(Beginning of Collected material)

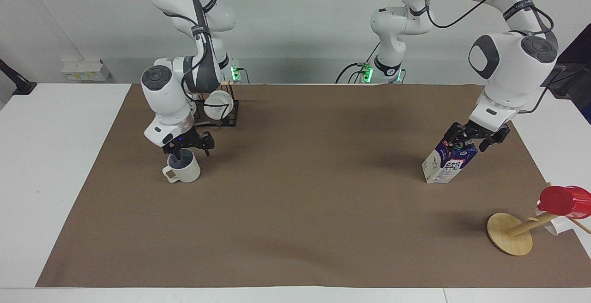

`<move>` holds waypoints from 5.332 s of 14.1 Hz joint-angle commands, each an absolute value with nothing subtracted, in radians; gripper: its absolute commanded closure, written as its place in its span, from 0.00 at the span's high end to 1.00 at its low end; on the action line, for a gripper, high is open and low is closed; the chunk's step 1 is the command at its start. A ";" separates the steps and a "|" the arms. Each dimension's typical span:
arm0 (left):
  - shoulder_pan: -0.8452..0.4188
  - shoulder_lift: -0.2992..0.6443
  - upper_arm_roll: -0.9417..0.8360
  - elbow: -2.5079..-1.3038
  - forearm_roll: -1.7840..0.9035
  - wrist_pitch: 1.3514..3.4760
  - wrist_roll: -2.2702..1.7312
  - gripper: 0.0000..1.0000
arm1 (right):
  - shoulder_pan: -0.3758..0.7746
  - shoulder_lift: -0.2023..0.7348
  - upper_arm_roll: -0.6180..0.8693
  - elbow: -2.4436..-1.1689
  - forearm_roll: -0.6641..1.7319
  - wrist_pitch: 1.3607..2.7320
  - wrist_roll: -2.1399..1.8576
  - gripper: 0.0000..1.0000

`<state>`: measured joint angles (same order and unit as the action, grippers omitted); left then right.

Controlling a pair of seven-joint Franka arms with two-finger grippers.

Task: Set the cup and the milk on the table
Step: 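Grasp the white mug with the right gripper while the left gripper reaches the carton, then lift the white mug with the right gripper while the left gripper grasps the carton, then lower the mug at table center while the left gripper carries the carton over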

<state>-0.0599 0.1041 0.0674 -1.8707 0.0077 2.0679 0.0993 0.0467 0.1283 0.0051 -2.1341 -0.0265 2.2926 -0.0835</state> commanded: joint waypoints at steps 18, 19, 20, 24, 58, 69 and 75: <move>-0.063 0.063 0.074 -1.862 0.005 2.094 0.098 0.21 | 0.084 0.156 0.014 -1.907 -0.058 2.018 -0.129 0.00; -0.063 0.063 0.074 -1.862 0.005 2.094 0.098 0.21 | 0.101 0.152 0.015 -1.884 -0.055 1.981 -0.118 0.00; -0.063 0.063 0.074 -1.862 0.005 2.094 0.098 0.21 | 0.124 0.153 0.015 -1.858 -0.057 1.941 -0.066 0.00; -0.063 0.063 0.074 -1.862 0.005 2.094 0.098 0.21 | 0.231 0.156 0.015 -1.810 -0.074 1.885 0.089 0.00; -0.080 0.008 0.038 -1.755 -0.002 1.930 0.032 0.21 | 0.618 0.429 0.026 -1.715 -0.020 2.241 0.333 0.00; -0.261 0.017 0.023 -1.726 -0.015 1.942 -0.175 0.21 | 0.600 0.352 0.023 -1.704 -0.015 2.152 0.390 1.00; -0.385 0.018 0.021 -1.712 -0.046 1.945 -0.300 0.20 | 0.476 0.192 0.023 -1.704 -0.014 1.968 0.384 1.00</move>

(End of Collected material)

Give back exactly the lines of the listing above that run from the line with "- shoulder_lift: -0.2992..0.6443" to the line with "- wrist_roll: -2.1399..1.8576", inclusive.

  - shoulder_lift: -0.2992..0.6443
  - upper_arm_roll: -0.9417..0.8360
  - elbow: -2.5079..-1.3038
  - forearm_roll: -1.7840..0.9035
  - wrist_pitch: 1.3514..3.4760
  - wrist_roll: -2.2702..1.7312
  - gripper: 0.0000..1.0000
arm1 (right):
  - shoulder_pan: -0.3758..0.7746
  - shoulder_lift: -0.2023..0.7348
  - upper_arm_roll: -0.6180..0.8693
  - elbow: -2.4436..-1.1689
  - forearm_roll: -0.6641..1.7319
  - wrist_pitch: 1.3607..2.7320
  - wrist_roll: -2.1399..1.8576

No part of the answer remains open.